ACTIVITY: Nothing but the lines from the one containing "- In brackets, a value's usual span" through the end of the data should be output, each reproduced exactly.

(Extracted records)
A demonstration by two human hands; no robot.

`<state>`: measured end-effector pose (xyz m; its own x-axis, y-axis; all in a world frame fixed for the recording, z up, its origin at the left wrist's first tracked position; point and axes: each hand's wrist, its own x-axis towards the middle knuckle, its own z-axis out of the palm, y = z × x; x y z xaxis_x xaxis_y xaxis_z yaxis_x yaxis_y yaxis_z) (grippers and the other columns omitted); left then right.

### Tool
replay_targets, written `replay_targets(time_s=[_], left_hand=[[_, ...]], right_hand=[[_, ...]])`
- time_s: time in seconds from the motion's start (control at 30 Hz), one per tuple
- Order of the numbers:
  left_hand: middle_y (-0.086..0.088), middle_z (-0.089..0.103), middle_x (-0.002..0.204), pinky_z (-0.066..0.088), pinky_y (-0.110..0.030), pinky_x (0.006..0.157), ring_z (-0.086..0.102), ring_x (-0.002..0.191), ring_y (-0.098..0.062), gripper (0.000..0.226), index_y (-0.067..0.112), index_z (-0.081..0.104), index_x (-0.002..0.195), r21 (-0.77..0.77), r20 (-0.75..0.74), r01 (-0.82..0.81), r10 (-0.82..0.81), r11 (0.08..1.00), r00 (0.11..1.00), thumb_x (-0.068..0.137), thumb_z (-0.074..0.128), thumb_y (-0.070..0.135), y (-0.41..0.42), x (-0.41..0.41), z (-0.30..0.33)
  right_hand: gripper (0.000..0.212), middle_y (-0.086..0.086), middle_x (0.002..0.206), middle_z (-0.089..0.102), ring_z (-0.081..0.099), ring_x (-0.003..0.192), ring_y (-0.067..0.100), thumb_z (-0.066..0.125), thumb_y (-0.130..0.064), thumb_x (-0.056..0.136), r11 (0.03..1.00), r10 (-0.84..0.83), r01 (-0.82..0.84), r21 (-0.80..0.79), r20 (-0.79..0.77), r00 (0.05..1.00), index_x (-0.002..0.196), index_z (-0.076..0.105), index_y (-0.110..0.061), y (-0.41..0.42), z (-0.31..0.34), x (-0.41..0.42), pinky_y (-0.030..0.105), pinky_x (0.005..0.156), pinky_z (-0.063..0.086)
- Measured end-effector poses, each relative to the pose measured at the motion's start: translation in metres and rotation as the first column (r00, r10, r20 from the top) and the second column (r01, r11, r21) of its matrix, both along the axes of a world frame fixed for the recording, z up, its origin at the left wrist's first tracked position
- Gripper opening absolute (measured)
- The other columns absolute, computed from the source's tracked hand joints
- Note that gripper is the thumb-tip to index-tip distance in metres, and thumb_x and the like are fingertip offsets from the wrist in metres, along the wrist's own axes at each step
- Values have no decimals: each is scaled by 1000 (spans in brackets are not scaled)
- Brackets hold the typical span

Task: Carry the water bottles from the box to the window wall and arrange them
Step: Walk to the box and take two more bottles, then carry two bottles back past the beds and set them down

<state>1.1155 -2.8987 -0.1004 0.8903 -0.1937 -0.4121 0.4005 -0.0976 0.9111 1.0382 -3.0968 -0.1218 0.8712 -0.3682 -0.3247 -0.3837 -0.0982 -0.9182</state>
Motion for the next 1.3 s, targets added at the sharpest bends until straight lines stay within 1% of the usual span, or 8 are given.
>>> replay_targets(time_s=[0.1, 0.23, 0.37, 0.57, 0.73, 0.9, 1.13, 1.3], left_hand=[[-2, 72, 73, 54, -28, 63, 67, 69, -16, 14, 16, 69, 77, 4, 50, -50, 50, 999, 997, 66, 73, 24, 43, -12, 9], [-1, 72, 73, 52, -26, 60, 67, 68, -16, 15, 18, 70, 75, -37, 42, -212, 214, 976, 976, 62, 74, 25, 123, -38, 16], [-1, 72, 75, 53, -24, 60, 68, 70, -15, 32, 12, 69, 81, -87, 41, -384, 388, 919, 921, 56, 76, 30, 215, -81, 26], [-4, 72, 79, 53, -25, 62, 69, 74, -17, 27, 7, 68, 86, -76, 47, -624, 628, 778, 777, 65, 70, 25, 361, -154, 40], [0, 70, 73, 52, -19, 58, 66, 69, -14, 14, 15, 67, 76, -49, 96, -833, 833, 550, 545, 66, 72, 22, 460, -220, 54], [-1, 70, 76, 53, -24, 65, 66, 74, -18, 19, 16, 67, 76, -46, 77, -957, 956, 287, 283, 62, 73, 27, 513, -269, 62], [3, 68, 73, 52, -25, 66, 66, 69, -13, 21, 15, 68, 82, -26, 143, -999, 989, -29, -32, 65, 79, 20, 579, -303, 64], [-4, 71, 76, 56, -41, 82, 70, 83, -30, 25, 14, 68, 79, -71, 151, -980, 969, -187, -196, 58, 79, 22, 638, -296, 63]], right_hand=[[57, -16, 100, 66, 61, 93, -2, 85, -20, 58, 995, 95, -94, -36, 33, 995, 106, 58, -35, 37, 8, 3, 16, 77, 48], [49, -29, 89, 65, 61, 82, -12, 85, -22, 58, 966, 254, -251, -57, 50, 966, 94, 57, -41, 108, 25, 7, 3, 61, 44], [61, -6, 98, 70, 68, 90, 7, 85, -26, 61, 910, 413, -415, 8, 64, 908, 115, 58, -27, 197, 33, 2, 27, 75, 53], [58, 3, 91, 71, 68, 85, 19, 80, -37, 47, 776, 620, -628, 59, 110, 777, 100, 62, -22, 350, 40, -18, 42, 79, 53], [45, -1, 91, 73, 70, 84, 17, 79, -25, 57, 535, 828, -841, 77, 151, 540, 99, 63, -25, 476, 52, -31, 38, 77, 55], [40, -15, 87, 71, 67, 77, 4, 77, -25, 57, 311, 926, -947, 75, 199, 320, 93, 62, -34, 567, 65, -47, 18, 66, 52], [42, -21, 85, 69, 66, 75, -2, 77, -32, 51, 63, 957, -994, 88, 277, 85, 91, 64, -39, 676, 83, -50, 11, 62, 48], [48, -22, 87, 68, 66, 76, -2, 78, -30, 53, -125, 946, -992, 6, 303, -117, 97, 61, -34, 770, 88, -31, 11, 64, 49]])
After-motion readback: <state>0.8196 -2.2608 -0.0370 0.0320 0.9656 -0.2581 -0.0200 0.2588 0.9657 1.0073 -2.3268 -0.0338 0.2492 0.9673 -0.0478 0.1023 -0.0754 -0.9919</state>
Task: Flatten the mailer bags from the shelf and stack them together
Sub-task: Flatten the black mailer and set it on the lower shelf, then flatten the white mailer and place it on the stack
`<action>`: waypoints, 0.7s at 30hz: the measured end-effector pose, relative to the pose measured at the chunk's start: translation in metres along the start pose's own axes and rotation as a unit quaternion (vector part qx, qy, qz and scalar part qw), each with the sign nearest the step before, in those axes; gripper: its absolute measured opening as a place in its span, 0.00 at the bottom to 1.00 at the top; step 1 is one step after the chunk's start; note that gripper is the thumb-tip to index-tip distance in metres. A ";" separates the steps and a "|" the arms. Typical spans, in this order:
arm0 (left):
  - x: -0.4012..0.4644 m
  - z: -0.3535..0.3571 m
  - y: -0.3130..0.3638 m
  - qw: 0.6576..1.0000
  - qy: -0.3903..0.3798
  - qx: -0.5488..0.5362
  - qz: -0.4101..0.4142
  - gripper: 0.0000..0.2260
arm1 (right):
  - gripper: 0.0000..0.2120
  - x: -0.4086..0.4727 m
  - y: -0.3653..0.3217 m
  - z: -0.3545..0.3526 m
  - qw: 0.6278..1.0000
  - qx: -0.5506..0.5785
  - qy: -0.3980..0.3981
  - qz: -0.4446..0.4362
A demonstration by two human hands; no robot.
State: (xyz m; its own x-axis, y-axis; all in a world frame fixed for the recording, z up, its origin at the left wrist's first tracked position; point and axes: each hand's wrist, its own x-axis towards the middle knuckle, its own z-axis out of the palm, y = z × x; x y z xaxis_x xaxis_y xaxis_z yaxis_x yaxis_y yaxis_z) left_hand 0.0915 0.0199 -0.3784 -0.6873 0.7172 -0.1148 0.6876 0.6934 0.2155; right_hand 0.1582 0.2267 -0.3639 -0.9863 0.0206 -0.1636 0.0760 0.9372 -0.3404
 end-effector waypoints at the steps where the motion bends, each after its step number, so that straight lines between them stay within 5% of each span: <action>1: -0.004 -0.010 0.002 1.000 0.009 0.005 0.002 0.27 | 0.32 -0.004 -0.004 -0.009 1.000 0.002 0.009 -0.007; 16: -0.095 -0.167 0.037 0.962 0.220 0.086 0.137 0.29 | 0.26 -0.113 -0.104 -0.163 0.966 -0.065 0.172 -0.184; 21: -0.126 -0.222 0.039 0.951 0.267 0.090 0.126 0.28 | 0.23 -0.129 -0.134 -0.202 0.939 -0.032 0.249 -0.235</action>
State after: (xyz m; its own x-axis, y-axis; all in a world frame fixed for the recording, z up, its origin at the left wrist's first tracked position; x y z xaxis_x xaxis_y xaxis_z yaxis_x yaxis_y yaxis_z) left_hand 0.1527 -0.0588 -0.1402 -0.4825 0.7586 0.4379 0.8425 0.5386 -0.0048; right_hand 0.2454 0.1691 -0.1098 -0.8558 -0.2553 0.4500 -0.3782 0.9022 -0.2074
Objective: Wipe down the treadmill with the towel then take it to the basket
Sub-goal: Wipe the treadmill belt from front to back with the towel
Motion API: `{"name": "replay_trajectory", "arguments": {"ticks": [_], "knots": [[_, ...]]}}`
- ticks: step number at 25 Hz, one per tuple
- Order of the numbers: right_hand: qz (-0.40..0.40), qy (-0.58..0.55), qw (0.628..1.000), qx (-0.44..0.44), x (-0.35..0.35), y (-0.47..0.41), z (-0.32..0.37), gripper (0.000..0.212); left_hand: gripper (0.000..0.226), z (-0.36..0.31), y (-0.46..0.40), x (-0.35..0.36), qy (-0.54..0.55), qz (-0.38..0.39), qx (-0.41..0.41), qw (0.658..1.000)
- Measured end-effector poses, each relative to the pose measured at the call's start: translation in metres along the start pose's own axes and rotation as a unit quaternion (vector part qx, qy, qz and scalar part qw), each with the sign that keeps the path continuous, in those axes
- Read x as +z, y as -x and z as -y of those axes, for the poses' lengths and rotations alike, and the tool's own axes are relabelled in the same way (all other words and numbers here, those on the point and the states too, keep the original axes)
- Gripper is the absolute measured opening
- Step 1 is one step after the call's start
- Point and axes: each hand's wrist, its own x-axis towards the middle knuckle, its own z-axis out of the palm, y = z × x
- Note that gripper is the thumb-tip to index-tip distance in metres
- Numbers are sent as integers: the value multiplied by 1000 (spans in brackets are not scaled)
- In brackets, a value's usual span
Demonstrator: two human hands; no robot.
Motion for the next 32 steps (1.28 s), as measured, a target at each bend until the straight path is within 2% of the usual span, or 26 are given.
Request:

RESPONSE BELOW:
- In brackets, a value's usual span
Demonstrator: two human hands; no robot.
Motion for the next 32 steps (1.28 s), as measured, a target at each bend until the straight path is within 2% of the usual span, or 26 are given.
Request:

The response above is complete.